**Required action**
An exact transcription of all the data is required, with every image removed.

**Dataset extract**
#####

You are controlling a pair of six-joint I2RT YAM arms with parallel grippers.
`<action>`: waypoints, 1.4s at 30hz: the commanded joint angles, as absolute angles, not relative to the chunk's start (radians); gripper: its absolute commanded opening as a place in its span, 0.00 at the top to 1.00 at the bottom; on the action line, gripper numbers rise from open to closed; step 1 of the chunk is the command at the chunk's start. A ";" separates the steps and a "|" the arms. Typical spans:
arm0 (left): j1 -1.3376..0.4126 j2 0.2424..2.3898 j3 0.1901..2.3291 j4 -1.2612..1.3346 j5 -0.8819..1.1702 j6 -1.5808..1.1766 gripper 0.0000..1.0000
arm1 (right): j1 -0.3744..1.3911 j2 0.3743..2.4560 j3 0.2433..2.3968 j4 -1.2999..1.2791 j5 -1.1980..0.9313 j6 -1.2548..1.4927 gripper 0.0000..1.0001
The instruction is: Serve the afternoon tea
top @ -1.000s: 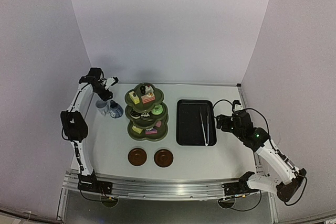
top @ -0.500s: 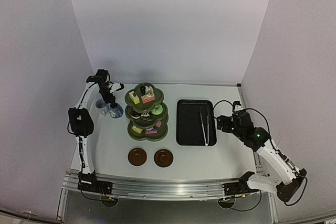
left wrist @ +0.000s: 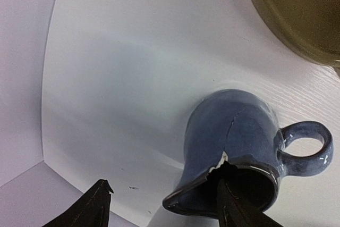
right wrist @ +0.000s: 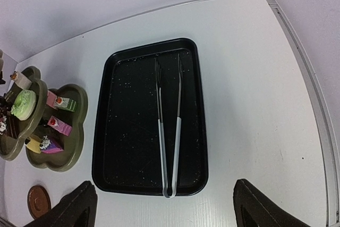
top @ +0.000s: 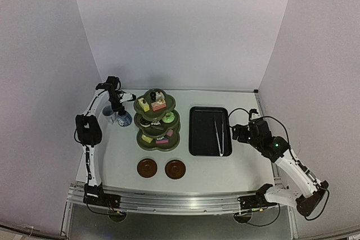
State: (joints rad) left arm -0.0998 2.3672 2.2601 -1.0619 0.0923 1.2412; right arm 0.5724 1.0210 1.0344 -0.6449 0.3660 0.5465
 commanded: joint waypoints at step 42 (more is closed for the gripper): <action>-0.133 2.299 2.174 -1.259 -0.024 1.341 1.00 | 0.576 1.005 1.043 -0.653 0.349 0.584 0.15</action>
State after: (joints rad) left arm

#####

**Solution to the problem**
You are controlling a pair of six-joint I2RT YAM arms with parallel grippers.
`<action>`: waypoints, 1.4s at 30hz: the commanded joint angles, as absolute angles, not relative to the chunk's start (radians); gripper: its absolute commanded opening as a place in its span, 0.00 at the top to 1.00 at the bottom; on the action line, gripper numbers rise from open to closed; step 1 of the chunk is the command at the chunk's start. A ";" separates the steps and a "|" the arms. Typical spans:
arm0 (left): j1 -1.3376..0.4126 j2 0.2424..2.3898 j3 0.1901..2.3291 j4 -1.2612..1.3346 j5 -0.8819..1.1702 j6 -1.5808..1.1766 gripper 0.0000..1.0000
arm1 (right): j1 -0.3744..1.3911 j2 0.3743..2.4560 j3 0.2433..2.3968 j4 -1.2999..1.2791 j5 -1.1980..0.9313 j6 -1.2548..1.4927 gripper 0.0000..1.0001
The instruction is: Serve the afternoon tea
top @ -1.000s: 
top @ -0.500s: 
left wrist @ +0.000s: 
right wrist @ +0.000s: 
top @ +0.000s: 
State: (joints rad) left arm -0.0998 2.3672 2.2601 -1.0619 0.0923 1.2412; right arm 0.5724 1.0210 1.0344 -0.6449 0.3660 0.5465
 commanded: joint waypoints at step 42 (more is closed for the gripper): <action>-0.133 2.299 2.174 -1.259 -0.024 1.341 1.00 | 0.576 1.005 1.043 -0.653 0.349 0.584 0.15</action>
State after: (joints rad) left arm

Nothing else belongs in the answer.